The required output is the line containing "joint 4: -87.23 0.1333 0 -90" and every line after it, transcribed exactly through the end of the data below.
◇ ◇ ◇ ◇
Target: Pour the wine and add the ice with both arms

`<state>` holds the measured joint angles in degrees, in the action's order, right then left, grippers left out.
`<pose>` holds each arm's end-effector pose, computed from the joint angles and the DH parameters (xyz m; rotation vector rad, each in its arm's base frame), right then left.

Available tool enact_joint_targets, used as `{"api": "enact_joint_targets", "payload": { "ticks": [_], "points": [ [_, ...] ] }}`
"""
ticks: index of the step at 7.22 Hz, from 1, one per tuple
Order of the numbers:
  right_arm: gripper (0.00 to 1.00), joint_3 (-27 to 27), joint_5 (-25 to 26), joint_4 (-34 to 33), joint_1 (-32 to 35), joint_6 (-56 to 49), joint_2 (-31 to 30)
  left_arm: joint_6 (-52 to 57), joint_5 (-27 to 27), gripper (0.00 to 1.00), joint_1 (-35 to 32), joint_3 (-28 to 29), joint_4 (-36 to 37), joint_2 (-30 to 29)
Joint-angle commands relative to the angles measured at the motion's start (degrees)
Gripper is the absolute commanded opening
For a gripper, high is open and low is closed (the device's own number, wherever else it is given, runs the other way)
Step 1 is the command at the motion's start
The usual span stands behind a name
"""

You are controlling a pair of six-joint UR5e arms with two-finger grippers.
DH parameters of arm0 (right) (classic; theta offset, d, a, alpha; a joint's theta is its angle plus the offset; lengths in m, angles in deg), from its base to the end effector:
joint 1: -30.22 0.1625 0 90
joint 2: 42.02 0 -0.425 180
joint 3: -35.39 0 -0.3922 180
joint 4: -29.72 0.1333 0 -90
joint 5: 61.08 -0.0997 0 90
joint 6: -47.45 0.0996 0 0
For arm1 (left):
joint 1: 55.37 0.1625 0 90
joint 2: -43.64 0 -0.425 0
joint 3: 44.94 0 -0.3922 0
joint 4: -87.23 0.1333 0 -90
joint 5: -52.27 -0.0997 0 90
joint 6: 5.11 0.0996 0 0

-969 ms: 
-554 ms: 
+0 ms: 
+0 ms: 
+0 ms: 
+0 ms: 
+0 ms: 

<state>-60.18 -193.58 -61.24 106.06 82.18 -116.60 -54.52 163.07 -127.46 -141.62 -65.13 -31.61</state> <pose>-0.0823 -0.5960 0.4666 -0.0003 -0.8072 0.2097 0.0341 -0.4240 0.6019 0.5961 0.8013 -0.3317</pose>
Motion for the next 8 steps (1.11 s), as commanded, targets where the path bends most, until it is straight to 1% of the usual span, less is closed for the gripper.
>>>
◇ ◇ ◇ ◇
• **Problem solution**
joint 4: -87.23 0.1333 0 -90
joint 5: -52.27 -0.0997 0 90
joint 6: 5.11 0.0996 0 0

-969 ms: 
-554 ms: 
+0 ms: 
+0 ms: 
+0 ms: 
+0 ms: 
+0 ms: 

<state>-60.18 -193.58 -61.24 106.06 82.18 -116.60 -54.52 163.07 -127.46 -141.62 -65.13 -31.61</state> <pose>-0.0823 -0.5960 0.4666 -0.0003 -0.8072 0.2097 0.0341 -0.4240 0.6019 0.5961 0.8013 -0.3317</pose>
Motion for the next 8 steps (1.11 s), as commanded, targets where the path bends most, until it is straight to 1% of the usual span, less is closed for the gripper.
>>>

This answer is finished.